Tools for data science with a focus on text processing.

  • Focuses on "medium data", i.e. data too big to fit into memory but too small to necessitate the use of a cluster.
  • Integrates with existing scientific Python stack as well as select outside tools.

Tools and utilities

cmd

  • Unix-like command line utilities. Filters (read from stdin/write to stdout) for files

parallel

  • Wrappers for Python multiprocessing that add ease of use
  • Memory-friendly multiprocessing

text

  • Stream text from disk to formats used in common ML processes
    • file, database, and generic streamers
  • Write processed text to sparse formats
  • Helpers for ML tools (e.g.

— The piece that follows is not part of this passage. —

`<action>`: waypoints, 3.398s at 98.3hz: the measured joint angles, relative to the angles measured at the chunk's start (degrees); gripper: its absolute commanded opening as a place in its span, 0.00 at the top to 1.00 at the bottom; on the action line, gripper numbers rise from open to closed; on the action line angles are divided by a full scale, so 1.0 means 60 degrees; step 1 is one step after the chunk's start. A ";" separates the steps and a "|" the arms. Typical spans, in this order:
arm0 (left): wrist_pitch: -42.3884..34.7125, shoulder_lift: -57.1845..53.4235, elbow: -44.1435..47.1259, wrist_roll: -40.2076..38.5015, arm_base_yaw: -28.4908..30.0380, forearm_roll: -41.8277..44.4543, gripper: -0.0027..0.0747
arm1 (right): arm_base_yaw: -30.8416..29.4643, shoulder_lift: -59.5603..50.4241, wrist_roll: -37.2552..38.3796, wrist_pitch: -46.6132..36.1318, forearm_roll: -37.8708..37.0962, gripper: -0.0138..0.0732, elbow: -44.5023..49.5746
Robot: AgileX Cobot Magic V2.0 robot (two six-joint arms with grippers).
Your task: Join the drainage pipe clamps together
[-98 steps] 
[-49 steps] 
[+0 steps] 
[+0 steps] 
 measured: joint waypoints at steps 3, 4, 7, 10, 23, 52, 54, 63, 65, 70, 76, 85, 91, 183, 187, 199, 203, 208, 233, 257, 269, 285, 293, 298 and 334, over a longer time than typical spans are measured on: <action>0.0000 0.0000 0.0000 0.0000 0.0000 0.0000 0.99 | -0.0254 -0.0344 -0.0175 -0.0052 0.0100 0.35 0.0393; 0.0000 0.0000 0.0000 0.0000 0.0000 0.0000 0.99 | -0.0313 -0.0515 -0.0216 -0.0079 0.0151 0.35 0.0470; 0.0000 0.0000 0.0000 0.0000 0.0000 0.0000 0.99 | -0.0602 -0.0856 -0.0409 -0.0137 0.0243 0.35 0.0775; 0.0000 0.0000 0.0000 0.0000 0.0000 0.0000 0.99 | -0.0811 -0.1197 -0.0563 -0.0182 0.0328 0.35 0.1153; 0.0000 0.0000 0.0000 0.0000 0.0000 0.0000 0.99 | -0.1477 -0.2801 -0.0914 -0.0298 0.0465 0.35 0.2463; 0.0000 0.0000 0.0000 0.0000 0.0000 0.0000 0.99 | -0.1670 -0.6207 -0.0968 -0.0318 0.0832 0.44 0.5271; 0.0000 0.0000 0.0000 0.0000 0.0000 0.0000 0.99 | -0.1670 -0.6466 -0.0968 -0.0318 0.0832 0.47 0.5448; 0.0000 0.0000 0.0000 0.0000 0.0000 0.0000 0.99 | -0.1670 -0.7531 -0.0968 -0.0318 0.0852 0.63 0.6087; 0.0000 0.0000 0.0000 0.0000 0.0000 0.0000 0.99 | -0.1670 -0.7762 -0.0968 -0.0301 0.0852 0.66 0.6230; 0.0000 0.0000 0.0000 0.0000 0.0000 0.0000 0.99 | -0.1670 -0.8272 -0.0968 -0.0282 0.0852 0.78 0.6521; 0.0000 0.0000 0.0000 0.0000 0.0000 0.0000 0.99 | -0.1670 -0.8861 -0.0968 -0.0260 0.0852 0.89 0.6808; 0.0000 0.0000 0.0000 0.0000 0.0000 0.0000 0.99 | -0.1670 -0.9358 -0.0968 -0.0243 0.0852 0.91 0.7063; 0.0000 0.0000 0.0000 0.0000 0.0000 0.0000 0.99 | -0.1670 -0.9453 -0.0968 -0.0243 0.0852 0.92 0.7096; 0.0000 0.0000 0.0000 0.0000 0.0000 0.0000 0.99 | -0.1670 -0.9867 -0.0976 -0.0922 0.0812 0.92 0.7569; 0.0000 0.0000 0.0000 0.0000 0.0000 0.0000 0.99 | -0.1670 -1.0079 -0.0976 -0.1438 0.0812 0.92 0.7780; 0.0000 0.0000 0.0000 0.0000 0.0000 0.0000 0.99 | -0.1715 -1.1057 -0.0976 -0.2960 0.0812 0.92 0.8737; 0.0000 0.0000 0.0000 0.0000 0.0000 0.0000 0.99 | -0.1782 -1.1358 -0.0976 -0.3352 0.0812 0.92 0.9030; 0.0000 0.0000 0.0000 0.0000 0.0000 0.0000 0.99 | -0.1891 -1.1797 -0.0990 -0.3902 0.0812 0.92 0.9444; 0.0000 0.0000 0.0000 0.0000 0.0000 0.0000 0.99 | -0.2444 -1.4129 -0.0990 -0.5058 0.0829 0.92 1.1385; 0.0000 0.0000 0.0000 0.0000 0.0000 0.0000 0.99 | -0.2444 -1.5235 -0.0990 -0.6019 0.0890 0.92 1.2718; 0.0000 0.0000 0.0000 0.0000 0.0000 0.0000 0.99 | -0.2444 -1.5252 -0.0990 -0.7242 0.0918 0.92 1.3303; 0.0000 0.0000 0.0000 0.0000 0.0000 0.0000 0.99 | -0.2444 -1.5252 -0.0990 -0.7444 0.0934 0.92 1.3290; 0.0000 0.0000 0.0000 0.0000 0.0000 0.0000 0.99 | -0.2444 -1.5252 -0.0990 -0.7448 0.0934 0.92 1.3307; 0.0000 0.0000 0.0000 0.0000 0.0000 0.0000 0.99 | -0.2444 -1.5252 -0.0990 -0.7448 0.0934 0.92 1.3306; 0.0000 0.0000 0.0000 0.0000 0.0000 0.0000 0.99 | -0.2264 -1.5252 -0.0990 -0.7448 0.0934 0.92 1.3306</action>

Vowpal Wabbit, Gensim, etc...)
  • Other general utilities

workflow

  • High-level wrappers that have helped with our workflow and provide additional examples of code use

modeling

  • General ML modeling utilities

Lets begin

for the purpose of this tutorial we will be working with a collection of about 1000 declassified government embassy cables

  • you can replace the data with any top-directory of text files or you really want this particular data set feel free to email me and I'll send "Declassification Engine" REST API documentation
In [5]:
import os
import pandas as pd

Text Processors

Streamers

  • Data in many text processing problems comes in the form of
    • flat files
    • repeated calls to an DB or API
    • some 'online' stream
  • A lot of these can be handled streaming the data either from disk, DB, API minimizing CPU use
  • In addition, a lot of streaming is embarassingly parallel so can be easily scaled
In [6]:
#all you realy need to know is that CABLES is the directory where the data (or cables)
#are stored on your machine
DATA = os.environ['DATA']
CABLES = os.path.join(DATA, 'declass', 'cables_short')
RAW = os.path.join(CABLES, 'raw')
PROCESSED = os.path.join(CABLES, 'processed')
SPARSE = os.path.join(CABLES, 'sparse')

sfile_path = os.path.join(SPARSE, 'cables-short.vw')
filtered_sfile_path = os.path.join(PROCESSED, 'cables-short-filtered.vw')
sff_path = os.path.join(PROCESSED, 'sff.pkl')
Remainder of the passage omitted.